Calling it "very good for both sides to harmonize," the chief executive said the bilateral investment agreement between China and the European Union (EU), whose negotiations were concluded by the end of last year as scheduled, will enable European manufacturers to have broader access to the Chinese market.

This would prove helpful after the Chinese and European regulations and standards, such as safety standards, environmental requirements, etc., have been aligned, giving customers the freedom to choose, Riske said.

Dismissing the argument that dependence on China should be reduced by re-shoring or near-shoring the supply and industrial chains, Riske stressed that "in business, everyone is dependent on everyone else."
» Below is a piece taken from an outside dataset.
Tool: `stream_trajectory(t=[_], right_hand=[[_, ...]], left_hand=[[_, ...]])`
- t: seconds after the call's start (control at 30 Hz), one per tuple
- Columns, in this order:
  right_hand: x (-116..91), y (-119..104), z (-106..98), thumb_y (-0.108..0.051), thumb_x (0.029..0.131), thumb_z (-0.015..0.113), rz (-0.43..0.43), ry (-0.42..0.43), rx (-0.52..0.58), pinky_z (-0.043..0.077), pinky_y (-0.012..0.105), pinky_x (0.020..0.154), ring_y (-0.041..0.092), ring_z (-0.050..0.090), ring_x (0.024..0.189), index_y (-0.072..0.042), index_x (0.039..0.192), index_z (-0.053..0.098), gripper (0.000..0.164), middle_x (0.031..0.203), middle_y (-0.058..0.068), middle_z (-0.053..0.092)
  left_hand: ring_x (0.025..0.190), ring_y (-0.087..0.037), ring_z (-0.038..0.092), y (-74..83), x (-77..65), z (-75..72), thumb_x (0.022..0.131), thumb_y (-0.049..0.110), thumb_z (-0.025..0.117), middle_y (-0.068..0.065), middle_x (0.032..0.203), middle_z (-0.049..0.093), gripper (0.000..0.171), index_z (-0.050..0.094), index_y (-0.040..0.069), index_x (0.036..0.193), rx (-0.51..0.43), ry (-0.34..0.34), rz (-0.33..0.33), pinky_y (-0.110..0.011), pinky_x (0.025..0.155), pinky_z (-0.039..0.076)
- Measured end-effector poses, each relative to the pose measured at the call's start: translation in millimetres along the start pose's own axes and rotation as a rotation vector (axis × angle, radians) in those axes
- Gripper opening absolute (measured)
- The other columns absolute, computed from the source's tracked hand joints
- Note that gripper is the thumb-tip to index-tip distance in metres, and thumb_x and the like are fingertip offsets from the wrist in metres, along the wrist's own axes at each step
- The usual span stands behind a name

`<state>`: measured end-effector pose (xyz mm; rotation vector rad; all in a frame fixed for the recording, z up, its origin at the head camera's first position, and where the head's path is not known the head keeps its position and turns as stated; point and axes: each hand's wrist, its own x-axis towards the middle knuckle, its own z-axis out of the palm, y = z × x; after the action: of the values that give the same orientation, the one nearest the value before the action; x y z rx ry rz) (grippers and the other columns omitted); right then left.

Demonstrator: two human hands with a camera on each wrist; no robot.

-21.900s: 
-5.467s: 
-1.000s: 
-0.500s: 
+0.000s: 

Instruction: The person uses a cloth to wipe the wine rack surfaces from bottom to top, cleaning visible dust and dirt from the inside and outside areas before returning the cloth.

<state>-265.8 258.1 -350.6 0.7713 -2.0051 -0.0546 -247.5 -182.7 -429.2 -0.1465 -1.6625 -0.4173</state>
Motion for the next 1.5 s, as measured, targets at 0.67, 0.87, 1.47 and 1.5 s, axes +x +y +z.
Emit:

"In the manufacturing world, we buy things and make things everywhere around the globe," he said, adding that every country or region needs to be able to manufacture or acquire even basic equipment, and that "competitiveness is a good thing because it drives innovation."

Riske criticized protectionism, emphasizing that "open and free trade is basically the oxygen that every country and company needs to be successful in life."

Normally people who erect "very high walls" are the ones isolated inside "the walls" and they will lose over the longer term, he added.